Problem to solve —
Only the lines containing the string "find" are needed; copy all of them from the listing.

Material for the task —

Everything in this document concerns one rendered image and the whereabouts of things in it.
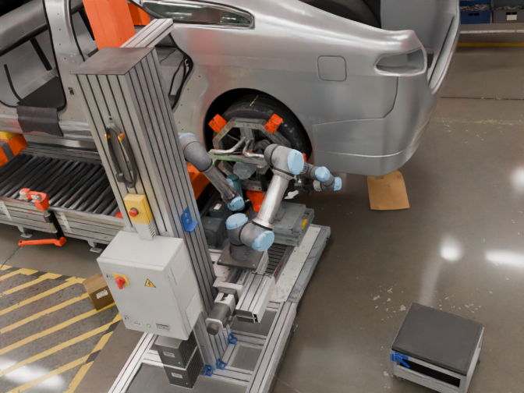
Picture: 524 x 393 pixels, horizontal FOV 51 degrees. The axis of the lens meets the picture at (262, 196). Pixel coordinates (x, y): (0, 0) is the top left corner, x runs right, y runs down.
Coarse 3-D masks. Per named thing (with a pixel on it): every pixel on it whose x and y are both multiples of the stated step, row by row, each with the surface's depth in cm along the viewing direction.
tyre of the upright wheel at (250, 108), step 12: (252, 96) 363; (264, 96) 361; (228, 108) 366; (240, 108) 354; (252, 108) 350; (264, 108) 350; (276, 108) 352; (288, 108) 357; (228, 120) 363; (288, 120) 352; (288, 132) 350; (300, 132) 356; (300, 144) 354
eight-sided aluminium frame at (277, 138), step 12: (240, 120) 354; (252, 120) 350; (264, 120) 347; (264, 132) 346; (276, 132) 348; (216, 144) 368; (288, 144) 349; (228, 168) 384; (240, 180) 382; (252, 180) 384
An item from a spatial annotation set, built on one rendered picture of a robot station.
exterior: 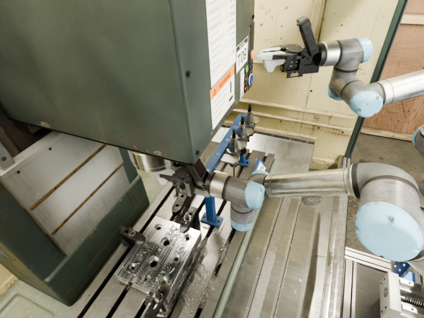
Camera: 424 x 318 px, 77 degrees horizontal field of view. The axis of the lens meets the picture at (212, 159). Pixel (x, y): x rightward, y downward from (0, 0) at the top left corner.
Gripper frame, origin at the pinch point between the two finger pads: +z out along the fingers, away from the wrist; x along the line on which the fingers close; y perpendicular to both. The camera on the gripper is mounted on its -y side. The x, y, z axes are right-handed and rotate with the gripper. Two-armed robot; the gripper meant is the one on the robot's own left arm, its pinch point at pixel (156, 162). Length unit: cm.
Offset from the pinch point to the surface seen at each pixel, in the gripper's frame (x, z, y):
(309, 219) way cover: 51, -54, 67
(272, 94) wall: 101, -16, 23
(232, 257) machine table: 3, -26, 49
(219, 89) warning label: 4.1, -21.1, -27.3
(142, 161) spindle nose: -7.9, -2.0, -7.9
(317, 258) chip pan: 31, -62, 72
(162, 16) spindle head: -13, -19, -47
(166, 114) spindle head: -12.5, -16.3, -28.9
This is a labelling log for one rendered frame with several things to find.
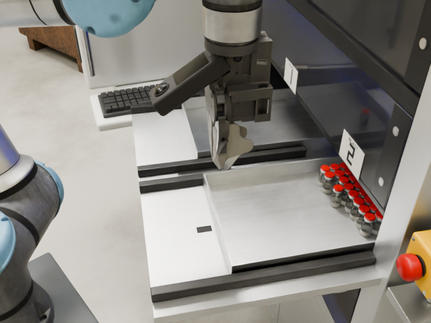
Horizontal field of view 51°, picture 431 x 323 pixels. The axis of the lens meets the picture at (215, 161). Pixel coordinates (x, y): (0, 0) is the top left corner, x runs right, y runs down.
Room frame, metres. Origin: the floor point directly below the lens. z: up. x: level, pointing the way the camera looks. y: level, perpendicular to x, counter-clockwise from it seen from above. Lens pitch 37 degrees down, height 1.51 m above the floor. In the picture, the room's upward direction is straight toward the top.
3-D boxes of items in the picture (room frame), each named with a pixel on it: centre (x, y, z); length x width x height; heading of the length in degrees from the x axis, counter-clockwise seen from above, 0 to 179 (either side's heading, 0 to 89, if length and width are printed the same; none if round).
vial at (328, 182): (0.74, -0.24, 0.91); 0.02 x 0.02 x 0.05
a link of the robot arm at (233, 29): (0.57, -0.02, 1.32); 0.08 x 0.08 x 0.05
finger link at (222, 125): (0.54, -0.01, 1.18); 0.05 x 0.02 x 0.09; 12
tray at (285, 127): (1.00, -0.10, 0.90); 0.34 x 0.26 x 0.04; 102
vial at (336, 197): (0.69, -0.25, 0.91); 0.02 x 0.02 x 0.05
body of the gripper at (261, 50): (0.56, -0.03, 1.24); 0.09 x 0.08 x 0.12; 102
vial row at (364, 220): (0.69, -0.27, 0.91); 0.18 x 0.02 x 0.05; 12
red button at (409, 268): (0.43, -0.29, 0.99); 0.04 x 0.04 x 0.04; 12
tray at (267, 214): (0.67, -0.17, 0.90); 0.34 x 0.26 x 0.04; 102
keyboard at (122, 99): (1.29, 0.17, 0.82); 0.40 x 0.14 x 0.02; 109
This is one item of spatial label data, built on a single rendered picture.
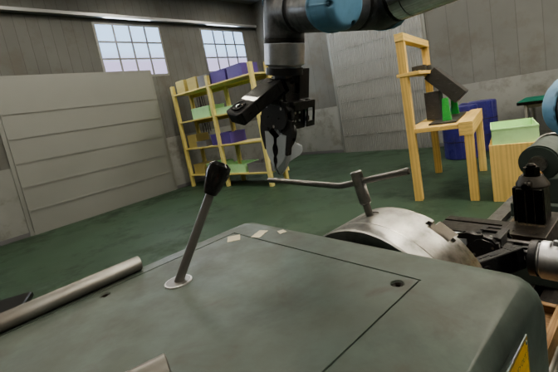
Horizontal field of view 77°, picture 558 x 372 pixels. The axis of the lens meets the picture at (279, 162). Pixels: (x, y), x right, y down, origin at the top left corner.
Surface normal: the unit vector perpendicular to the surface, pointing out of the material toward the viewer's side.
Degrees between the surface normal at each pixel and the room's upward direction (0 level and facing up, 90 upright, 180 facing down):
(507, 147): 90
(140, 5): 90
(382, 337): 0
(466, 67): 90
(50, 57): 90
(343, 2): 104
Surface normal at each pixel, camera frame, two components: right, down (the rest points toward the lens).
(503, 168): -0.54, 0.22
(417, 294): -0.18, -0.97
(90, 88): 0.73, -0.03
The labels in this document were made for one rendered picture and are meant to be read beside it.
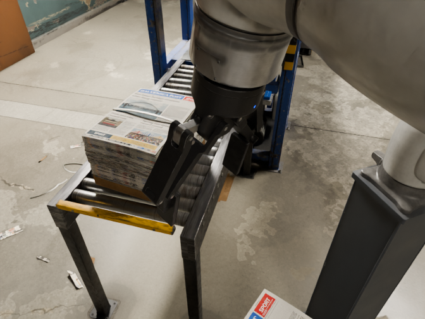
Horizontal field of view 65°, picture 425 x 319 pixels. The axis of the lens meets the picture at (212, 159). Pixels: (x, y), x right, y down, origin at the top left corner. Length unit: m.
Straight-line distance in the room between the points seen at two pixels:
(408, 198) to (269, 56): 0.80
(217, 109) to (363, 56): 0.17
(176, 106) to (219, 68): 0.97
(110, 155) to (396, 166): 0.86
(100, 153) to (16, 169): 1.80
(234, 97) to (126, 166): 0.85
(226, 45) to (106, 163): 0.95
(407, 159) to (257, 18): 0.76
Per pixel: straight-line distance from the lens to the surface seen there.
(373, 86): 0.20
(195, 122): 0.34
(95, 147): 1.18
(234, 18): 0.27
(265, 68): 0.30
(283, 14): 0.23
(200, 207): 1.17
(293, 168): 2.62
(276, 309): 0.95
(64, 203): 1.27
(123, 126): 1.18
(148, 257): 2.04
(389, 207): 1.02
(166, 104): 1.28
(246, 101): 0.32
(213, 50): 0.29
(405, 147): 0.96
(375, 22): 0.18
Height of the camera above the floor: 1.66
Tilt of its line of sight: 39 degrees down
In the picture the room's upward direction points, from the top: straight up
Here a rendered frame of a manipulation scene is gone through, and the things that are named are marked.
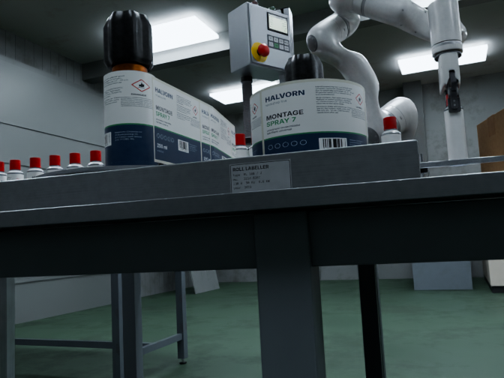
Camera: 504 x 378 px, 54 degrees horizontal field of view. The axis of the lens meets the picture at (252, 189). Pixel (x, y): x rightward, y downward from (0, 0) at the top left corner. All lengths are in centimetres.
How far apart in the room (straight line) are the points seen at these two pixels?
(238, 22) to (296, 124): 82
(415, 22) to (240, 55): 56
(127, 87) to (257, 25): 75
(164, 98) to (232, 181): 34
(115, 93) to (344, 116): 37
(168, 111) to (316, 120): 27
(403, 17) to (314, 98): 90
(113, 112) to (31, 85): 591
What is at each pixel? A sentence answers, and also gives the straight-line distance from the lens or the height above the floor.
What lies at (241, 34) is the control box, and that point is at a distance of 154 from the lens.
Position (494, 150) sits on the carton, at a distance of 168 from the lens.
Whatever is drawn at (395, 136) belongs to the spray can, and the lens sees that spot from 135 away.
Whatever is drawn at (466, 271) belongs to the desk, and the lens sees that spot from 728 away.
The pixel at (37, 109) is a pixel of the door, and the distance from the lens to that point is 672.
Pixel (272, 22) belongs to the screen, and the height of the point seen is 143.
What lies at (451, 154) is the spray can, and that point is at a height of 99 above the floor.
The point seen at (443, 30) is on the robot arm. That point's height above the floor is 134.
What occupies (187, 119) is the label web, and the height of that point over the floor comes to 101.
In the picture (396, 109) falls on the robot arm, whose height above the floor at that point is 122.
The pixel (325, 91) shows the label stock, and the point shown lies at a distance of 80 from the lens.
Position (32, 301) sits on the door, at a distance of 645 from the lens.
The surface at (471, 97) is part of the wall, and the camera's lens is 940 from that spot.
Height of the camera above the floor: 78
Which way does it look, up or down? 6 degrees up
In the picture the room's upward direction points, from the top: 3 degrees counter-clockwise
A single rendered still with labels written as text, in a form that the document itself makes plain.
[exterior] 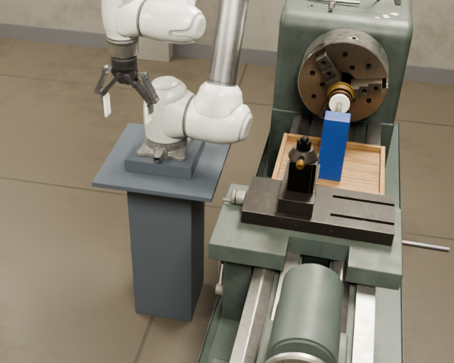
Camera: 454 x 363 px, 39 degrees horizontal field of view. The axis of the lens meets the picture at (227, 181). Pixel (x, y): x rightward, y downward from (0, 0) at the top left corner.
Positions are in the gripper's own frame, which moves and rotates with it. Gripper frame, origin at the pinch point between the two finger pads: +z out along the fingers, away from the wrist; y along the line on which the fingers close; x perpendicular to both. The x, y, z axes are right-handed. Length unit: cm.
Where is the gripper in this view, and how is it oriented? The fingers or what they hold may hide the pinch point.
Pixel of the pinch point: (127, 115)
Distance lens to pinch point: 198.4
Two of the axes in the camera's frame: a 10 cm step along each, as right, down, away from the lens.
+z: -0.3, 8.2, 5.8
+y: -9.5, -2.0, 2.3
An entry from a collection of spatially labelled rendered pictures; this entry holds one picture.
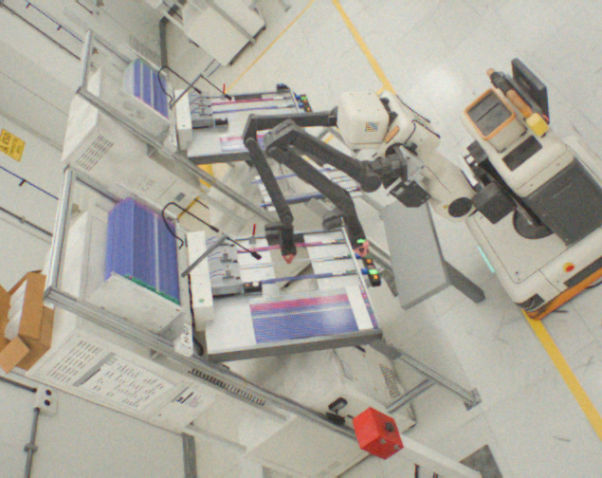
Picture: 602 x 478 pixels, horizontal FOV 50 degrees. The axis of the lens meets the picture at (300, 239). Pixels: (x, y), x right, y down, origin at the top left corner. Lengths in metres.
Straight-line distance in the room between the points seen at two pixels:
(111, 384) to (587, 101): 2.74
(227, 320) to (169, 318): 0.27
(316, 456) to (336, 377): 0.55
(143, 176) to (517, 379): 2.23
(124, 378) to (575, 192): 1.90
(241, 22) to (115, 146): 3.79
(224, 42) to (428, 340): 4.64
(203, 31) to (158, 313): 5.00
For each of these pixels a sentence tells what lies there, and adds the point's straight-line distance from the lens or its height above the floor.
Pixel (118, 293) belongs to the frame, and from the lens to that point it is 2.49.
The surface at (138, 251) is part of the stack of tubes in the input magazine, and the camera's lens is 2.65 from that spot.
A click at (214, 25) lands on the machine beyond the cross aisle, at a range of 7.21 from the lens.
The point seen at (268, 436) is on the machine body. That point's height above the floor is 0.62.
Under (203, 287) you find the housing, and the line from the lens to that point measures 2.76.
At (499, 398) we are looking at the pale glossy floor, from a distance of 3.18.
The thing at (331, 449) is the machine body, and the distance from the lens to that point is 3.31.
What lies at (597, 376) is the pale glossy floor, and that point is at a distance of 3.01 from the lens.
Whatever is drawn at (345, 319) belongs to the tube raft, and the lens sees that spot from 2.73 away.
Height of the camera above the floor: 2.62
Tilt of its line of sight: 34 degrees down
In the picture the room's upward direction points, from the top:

Reply —
This is a labelling log for one rendered frame with several things to find.
Under (203, 287) you find the housing, and the line from the lens to that point measures 2.76.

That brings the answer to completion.